• **DATA PROVIDED**

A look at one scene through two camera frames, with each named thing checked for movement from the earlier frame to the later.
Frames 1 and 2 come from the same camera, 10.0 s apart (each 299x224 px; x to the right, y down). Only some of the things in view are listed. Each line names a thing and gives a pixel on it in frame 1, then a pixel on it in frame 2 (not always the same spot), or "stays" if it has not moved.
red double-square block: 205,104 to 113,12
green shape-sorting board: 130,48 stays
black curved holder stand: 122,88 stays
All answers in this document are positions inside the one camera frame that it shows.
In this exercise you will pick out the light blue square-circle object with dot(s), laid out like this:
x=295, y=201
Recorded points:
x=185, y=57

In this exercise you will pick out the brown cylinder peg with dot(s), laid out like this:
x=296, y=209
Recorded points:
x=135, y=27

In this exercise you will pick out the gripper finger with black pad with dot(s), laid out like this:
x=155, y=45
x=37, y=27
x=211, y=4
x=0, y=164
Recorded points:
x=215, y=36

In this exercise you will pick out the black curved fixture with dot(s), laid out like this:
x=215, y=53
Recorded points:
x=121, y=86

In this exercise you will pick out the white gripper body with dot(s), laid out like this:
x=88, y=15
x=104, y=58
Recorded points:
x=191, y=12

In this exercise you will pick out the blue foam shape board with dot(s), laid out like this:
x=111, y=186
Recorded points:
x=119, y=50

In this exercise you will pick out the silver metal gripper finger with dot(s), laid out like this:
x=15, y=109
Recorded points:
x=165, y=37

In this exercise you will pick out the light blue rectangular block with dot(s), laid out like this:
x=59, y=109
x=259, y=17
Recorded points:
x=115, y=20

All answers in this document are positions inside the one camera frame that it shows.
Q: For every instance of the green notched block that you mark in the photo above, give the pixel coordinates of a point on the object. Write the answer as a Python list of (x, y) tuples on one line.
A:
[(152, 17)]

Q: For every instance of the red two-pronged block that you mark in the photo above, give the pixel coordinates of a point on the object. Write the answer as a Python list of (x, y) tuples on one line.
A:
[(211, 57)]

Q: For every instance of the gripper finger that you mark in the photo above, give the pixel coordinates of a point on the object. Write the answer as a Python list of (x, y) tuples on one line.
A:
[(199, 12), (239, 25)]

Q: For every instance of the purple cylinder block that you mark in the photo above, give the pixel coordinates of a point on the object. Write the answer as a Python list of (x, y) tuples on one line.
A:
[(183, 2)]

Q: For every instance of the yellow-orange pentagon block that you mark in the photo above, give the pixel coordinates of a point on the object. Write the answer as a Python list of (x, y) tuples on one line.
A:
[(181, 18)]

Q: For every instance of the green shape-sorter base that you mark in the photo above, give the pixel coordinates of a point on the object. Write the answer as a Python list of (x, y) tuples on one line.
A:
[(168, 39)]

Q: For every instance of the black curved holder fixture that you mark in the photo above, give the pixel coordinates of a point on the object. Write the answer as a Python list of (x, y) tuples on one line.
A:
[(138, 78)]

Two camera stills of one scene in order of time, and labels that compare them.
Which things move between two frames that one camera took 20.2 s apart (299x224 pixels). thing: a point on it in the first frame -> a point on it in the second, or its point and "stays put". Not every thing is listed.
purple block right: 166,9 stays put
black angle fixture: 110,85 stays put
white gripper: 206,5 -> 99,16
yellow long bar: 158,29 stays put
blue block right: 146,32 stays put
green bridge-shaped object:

• **ACTION ITEM**
Please write the entries out again exactly as they stand.

• **EXERCISE RESPONSE**
A look at one scene through two camera frames, with each named thing checked for movement from the earlier frame to the later.
Frames 1 and 2 come from the same camera, 10.0 s apart (each 299x224 px; x to the right, y down). Only some of the things in view are listed. Each line names a thing and gives a pixel on it in frame 1, then a pixel on it in frame 2 (not always the same spot), or "stays" if it has not moved.
red double-square block: 205,104 to 113,12
green shape-sorting board: 130,48 stays
black curved holder stand: 122,88 stays
All answers in this document are positions inside the one camera frame that it shows.
In this exercise you will pick out the light blue square-circle object with dot(s), laid out like this:
x=295, y=201
Recorded points:
x=185, y=57

In this exercise you will pick out the brown cylinder peg with dot(s), laid out like this:
x=296, y=209
Recorded points:
x=135, y=27

In this exercise you will pick out the gripper finger with black pad with dot(s), laid out like this:
x=155, y=45
x=37, y=27
x=211, y=4
x=0, y=164
Recorded points:
x=215, y=36

In this exercise you will pick out the black curved fixture with dot(s), laid out like this:
x=215, y=53
Recorded points:
x=121, y=86

In this exercise you will pick out the white gripper body with dot(s), laid out like this:
x=88, y=15
x=104, y=58
Recorded points:
x=191, y=12

In this exercise you will pick out the blue foam shape board with dot(s), laid out like this:
x=111, y=186
Recorded points:
x=119, y=50

In this exercise you will pick out the silver metal gripper finger with dot(s), laid out like this:
x=15, y=109
Recorded points:
x=165, y=37

In this exercise you will pick out the light blue rectangular block with dot(s), laid out like this:
x=59, y=109
x=259, y=17
Recorded points:
x=115, y=20

All answers in this document are positions inside the one camera frame that it shows.
Q: For every instance of the green notched block that you mark in the photo above, give the pixel coordinates of a point on the object. Write the answer as a Python list of (x, y) tuples on one line.
A:
[(152, 17)]

Q: For every instance of the red two-pronged block that you mark in the photo above, give the pixel coordinates of a point on the object. Write the answer as a Python list of (x, y) tuples on one line.
A:
[(211, 57)]

Q: For every instance of the gripper finger that you mark in the photo above, give the pixel coordinates of a point on the object. Write the answer as a Python list of (x, y) tuples on one line.
A:
[(199, 12), (239, 25)]

Q: For every instance of the purple cylinder block that you mark in the photo above, give the pixel coordinates of a point on the object. Write the answer as a Python list of (x, y) tuples on one line.
A:
[(183, 2)]

Q: For every instance of the yellow-orange pentagon block that you mark in the photo above, give the pixel coordinates of a point on the object. Write the answer as a Python list of (x, y) tuples on one line.
A:
[(181, 18)]

Q: For every instance of the green shape-sorter base that you mark in the photo above, give the pixel coordinates of a point on the object. Write the answer as a Python list of (x, y) tuples on one line.
A:
[(168, 39)]

Q: For every instance of the black curved holder fixture that you mark in the photo above, give the pixel coordinates of a point on the object. Write the answer as a Python list of (x, y) tuples on one line.
A:
[(138, 78)]

Two camera stills of one scene in order of time, and labels that compare them.
Which things move between two frames that one camera took 20.2 s apart (299x224 pixels). thing: a point on it in the first frame -> a point on it in the second, or its point and "stays put". Not every thing is listed.
purple block right: 166,9 stays put
black angle fixture: 110,85 stays put
white gripper: 206,5 -> 99,16
yellow long bar: 158,29 stays put
blue block right: 146,32 stays put
green bridge-shaped object:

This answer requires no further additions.